▶ _WHAT TO DO_: Below are the records; copy every line in them that holds the string "tell".

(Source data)
--- START ---

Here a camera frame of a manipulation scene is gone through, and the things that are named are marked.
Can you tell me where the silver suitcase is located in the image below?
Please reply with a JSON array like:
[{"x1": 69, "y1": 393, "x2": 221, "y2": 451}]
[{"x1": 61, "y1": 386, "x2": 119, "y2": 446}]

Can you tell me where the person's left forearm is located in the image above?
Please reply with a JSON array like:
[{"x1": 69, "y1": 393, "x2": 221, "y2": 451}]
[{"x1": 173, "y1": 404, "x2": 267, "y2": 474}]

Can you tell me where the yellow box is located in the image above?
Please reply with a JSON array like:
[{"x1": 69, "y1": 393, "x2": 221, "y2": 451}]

--- END ---
--- START ---

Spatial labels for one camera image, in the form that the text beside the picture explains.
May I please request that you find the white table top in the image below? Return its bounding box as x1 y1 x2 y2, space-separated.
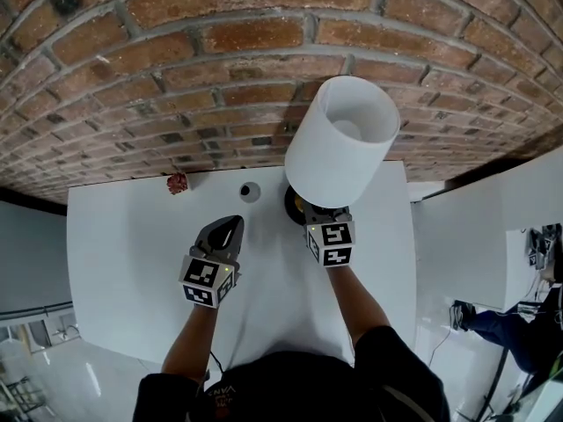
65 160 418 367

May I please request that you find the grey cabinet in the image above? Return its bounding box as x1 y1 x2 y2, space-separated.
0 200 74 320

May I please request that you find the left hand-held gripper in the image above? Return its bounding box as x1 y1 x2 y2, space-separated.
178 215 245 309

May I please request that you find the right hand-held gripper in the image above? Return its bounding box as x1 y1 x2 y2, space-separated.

--- END ---
--- START ---

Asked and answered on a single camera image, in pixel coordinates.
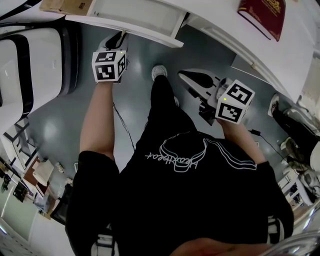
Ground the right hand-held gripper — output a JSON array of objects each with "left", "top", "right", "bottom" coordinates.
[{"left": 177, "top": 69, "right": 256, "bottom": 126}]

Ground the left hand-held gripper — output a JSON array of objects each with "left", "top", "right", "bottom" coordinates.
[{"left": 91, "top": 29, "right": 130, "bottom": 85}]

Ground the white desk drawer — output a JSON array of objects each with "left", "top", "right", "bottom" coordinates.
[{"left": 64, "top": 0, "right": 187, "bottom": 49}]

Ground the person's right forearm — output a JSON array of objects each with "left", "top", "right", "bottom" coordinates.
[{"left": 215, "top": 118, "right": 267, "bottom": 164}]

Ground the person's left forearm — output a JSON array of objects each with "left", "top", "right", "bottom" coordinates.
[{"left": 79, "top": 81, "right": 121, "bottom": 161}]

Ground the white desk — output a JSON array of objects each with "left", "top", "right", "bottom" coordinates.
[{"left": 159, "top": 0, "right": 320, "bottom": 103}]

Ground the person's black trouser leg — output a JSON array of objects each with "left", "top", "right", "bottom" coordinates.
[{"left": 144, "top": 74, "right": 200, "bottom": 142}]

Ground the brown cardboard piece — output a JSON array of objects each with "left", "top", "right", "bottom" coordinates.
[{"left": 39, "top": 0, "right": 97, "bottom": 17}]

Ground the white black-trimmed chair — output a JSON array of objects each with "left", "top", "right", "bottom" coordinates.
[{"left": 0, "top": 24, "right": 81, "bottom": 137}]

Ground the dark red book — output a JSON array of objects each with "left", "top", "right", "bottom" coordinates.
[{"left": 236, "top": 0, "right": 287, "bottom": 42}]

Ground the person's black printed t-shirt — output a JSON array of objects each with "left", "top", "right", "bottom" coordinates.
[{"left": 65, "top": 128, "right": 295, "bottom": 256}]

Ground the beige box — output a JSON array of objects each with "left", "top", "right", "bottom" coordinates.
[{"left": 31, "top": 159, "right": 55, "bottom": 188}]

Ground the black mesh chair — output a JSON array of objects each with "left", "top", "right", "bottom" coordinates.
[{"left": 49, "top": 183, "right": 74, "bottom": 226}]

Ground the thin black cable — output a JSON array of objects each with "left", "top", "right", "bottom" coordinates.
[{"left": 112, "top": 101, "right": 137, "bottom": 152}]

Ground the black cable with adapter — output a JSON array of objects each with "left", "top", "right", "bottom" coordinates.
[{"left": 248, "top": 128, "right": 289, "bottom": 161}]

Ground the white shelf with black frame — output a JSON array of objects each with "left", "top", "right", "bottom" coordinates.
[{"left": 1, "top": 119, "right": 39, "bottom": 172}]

--- END ---

▶ _SOLUTION_:
Can you tell me where the silver suitcase is located in the image below?
Can you tell me where the person's left forearm is located in the image above?
Can you tell me where the yellow box is located in the image above?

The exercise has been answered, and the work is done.